■ **EXERCISE OBJECTIVE**:
Begin at the line containing "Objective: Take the" in the entries below and end at the line containing "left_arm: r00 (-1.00"; transcribe that range exactly and nothing outside it.

━━ GIVEN RECORDS ━━

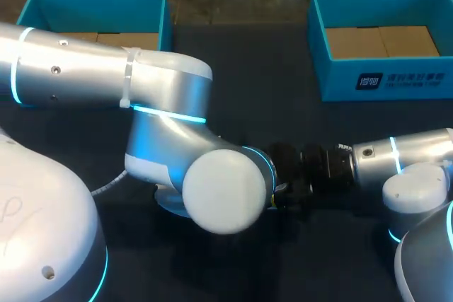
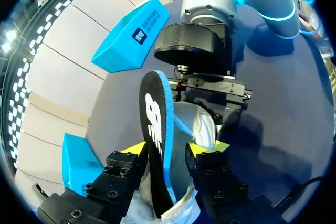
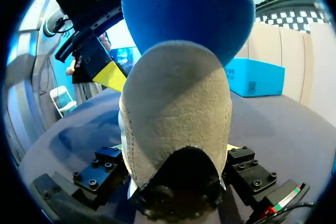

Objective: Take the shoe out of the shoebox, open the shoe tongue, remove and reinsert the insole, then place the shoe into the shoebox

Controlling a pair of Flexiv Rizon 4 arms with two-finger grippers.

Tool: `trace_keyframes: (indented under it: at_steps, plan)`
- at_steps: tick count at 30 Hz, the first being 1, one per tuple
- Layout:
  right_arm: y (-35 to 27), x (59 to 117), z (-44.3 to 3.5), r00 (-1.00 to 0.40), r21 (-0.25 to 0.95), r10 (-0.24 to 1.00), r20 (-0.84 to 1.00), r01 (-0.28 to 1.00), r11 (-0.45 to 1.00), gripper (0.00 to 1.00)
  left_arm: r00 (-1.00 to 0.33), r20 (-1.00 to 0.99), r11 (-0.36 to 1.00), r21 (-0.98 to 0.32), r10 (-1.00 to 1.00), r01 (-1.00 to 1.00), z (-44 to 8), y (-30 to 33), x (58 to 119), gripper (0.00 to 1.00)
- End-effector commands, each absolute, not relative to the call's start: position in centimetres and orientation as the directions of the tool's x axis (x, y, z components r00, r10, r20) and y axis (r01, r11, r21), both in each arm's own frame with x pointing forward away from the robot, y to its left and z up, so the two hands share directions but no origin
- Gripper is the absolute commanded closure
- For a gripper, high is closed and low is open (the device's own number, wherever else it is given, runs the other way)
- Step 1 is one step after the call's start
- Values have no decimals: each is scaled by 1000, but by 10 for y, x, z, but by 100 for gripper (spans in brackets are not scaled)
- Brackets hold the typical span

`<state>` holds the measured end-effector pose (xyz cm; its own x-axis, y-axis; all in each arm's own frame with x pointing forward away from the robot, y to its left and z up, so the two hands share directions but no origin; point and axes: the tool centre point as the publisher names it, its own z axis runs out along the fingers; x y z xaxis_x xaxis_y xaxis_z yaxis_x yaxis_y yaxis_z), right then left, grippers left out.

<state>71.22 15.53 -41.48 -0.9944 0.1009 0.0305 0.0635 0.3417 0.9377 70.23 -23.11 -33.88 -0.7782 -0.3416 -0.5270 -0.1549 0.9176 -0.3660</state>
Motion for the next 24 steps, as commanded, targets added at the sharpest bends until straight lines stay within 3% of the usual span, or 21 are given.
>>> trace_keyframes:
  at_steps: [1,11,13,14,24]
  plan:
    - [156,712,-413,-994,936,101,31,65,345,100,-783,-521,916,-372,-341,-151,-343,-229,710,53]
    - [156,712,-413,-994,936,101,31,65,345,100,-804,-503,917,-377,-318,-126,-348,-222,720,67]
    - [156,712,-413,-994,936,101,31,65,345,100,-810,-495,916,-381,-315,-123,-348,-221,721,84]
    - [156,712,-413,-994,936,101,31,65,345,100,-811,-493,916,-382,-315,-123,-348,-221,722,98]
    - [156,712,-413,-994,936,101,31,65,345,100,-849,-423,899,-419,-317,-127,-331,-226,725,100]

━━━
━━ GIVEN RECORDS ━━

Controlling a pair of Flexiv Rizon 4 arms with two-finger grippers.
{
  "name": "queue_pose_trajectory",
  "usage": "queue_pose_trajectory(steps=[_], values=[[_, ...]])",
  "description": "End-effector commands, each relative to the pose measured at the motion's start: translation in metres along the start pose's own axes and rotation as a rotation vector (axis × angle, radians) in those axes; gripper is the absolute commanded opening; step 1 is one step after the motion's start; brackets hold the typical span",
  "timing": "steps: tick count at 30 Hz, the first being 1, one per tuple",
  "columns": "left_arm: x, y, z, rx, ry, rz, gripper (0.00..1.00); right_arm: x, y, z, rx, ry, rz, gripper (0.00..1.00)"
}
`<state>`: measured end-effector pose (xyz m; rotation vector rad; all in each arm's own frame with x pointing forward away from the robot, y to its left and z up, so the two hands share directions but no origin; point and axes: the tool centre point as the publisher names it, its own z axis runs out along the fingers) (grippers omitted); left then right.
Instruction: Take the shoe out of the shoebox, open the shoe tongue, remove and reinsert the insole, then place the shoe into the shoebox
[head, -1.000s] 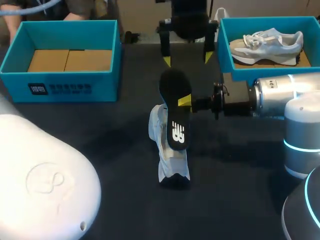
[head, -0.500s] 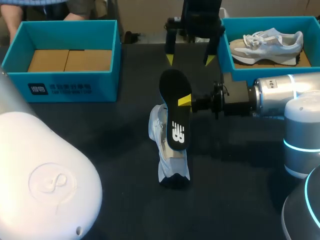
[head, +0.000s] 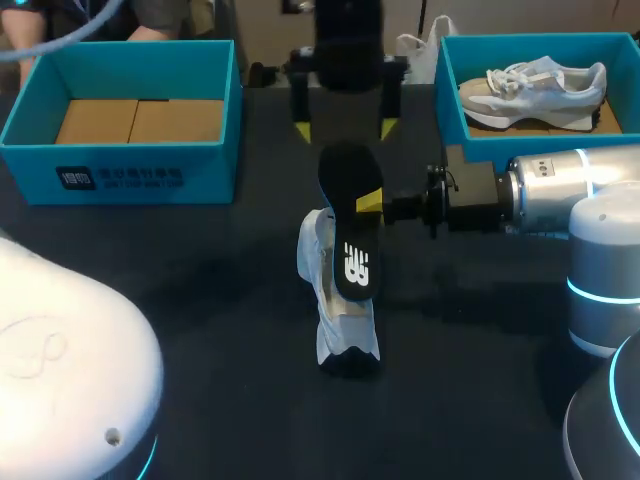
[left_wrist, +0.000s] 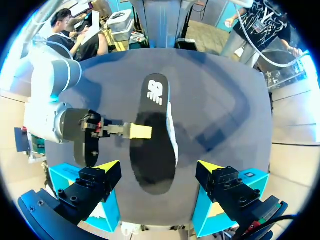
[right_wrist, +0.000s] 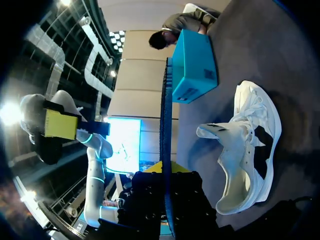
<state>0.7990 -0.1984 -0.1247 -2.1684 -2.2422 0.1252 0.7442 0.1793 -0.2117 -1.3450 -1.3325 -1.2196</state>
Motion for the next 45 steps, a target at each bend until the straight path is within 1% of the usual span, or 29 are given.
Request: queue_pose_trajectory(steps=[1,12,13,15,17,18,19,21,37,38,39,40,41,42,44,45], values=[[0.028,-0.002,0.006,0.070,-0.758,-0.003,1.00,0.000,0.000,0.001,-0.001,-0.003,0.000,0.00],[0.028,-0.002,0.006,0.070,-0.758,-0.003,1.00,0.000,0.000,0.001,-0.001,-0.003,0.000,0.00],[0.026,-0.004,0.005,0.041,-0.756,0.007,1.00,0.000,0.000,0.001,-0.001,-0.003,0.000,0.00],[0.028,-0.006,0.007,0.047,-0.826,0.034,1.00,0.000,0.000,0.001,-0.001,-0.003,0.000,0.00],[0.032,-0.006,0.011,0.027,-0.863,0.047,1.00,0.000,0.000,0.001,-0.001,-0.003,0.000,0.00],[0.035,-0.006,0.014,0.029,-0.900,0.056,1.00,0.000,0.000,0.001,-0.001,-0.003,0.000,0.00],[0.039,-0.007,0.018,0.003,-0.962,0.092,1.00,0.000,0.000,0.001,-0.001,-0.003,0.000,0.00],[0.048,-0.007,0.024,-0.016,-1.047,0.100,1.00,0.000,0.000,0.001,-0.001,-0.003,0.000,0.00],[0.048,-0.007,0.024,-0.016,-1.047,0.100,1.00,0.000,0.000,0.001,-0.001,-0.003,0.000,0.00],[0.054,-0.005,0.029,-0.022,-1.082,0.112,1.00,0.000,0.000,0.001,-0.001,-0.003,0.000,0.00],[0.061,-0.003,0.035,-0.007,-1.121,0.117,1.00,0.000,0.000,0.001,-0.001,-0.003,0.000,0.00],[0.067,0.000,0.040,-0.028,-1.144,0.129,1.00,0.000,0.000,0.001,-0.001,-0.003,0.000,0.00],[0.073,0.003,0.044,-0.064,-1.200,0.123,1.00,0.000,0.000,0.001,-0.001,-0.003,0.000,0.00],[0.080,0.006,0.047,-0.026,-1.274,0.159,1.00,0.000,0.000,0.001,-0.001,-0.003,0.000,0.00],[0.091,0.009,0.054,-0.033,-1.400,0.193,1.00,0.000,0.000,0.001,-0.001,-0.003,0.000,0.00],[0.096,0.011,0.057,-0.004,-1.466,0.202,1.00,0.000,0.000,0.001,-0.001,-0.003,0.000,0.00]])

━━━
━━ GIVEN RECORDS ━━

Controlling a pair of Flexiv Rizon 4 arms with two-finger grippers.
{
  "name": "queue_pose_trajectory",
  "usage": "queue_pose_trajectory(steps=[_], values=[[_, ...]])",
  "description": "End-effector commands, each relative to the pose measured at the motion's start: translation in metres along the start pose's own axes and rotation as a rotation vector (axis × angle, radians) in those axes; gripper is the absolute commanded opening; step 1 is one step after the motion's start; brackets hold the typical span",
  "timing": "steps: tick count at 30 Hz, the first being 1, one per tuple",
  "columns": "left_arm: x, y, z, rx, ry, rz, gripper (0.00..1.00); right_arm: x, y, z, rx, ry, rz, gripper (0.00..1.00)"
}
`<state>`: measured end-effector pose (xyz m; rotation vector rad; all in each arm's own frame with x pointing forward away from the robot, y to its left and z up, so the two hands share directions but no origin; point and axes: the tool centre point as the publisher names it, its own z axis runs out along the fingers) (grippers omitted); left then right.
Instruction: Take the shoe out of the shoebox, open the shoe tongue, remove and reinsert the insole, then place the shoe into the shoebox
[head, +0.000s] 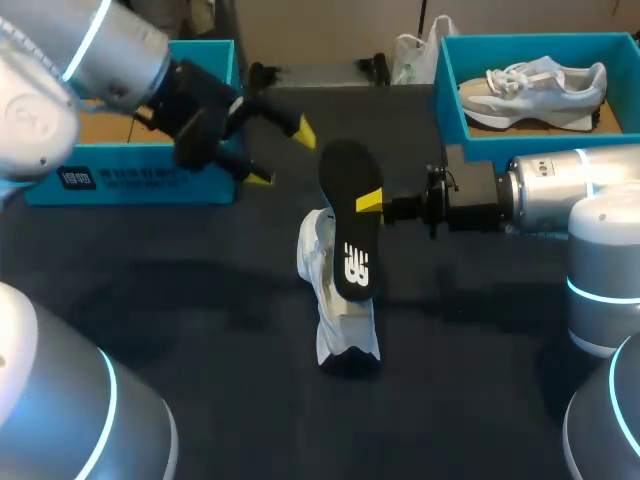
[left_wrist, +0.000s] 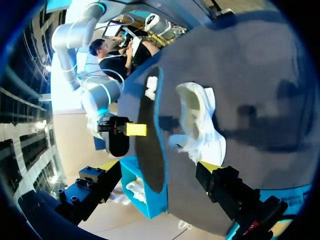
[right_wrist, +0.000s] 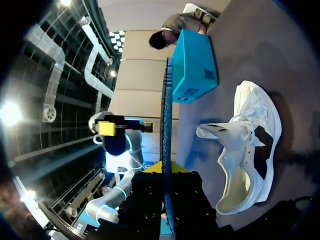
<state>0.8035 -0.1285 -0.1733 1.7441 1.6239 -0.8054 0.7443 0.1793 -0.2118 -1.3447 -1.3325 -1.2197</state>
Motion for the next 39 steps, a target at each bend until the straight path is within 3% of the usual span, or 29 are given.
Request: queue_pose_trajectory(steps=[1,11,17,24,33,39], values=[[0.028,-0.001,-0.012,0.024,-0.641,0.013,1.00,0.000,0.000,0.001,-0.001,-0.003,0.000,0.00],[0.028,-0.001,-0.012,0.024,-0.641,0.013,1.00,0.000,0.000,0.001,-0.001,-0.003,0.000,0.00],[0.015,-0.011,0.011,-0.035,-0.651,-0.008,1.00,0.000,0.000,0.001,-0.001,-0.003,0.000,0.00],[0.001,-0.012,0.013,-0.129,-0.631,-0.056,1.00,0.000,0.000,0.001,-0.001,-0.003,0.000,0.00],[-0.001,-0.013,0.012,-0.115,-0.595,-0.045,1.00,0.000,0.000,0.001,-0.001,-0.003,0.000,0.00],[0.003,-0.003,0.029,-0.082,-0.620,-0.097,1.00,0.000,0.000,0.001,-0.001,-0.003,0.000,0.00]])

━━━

■ **SOLUTION FOR THIS PROBLEM**:
Objective: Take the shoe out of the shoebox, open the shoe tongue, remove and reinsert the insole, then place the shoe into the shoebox

Controlling a pair of Flexiv Rizon 4 arms with two-finger grippers.

Tool: `trace_keyframes: (indented under it: at_steps, plan)`
- at_steps: tick count at 30 Hz, the first being 1, one per tuple
- Layout:
  right_arm: y (-35 to 27), x (59 to 117), z (-44.3 to 3.5), r00 (-1.00 to 0.40), r21 (-0.25 to 0.95), r10 (-0.24 to 1.00), r20 (-0.84 to 1.00), r01 (-0.28 to 1.00), r11 (-0.45 to 1.00), gripper (0.00 to 1.00)
  left_arm: r00 (-1.00 to 0.33), r20 (-1.00 to 0.99), r11 (-0.36 to 1.00), r21 (-0.98 to 0.32), r10 (-1.00 to 1.00), r01 (-1.00 to 1.00), z (-44 to 8), y (-30 to 33), x (58 to 119), gripper (0.00 to 1.00)

The exercise is fully answered.